→ Work item
Your response should consist solely of the lines from the one containing "Could you please locate the hand-held left gripper right" through the end of the data, copied exactly.

Data records
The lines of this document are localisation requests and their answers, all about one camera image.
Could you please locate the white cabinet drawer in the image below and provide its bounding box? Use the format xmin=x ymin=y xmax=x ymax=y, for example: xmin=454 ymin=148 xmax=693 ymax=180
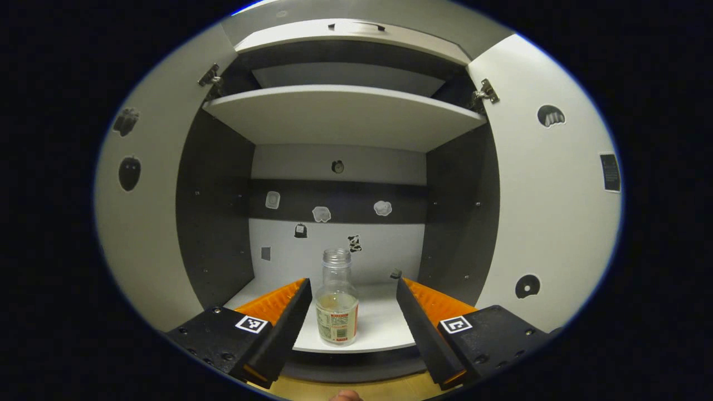
xmin=234 ymin=18 xmax=473 ymax=66

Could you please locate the white cabinet door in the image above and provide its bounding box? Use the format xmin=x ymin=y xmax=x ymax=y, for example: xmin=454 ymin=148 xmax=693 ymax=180
xmin=94 ymin=25 xmax=240 ymax=334
xmin=467 ymin=33 xmax=623 ymax=334

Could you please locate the metal cabinet door hinge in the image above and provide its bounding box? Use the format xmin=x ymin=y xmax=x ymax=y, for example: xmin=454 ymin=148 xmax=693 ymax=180
xmin=470 ymin=78 xmax=500 ymax=107
xmin=198 ymin=63 xmax=224 ymax=91

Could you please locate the clear glass bottle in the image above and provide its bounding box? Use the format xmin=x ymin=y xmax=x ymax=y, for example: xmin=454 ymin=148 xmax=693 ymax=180
xmin=315 ymin=248 xmax=360 ymax=347

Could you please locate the black drawer handle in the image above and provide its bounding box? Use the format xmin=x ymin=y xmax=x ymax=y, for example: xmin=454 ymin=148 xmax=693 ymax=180
xmin=329 ymin=21 xmax=386 ymax=32

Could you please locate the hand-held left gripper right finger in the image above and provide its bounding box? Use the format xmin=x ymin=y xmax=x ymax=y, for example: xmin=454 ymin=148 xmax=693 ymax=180
xmin=395 ymin=277 xmax=552 ymax=392

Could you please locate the grey and white cabinet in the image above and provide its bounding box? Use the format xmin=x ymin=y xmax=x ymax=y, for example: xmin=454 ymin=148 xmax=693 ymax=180
xmin=175 ymin=17 xmax=502 ymax=385

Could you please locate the white cabinet shelf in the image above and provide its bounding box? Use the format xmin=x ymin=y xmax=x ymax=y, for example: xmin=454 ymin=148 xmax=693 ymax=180
xmin=202 ymin=85 xmax=488 ymax=154
xmin=223 ymin=277 xmax=427 ymax=354

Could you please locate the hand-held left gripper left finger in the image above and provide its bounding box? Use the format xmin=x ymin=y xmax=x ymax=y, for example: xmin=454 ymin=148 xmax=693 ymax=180
xmin=167 ymin=277 xmax=314 ymax=389

→ Result of this exercise
Could you please locate the hand-held left gripper right finger in the image above and provide its bounding box? Use the format xmin=x ymin=y xmax=x ymax=y, for example: xmin=454 ymin=148 xmax=693 ymax=180
xmin=395 ymin=277 xmax=552 ymax=392

Could you please locate the grey and white cabinet in the image above and provide its bounding box? Use the format xmin=x ymin=y xmax=x ymax=y, for example: xmin=454 ymin=148 xmax=693 ymax=180
xmin=175 ymin=17 xmax=502 ymax=385

Could you please locate the white cabinet shelf in the image above and provide its bounding box? Use the format xmin=x ymin=y xmax=x ymax=y, for example: xmin=454 ymin=148 xmax=693 ymax=180
xmin=202 ymin=85 xmax=488 ymax=154
xmin=223 ymin=277 xmax=427 ymax=354

Could you please locate the hand-held left gripper left finger in the image above and provide its bounding box? Use the format xmin=x ymin=y xmax=x ymax=y, for example: xmin=454 ymin=148 xmax=693 ymax=180
xmin=167 ymin=277 xmax=314 ymax=389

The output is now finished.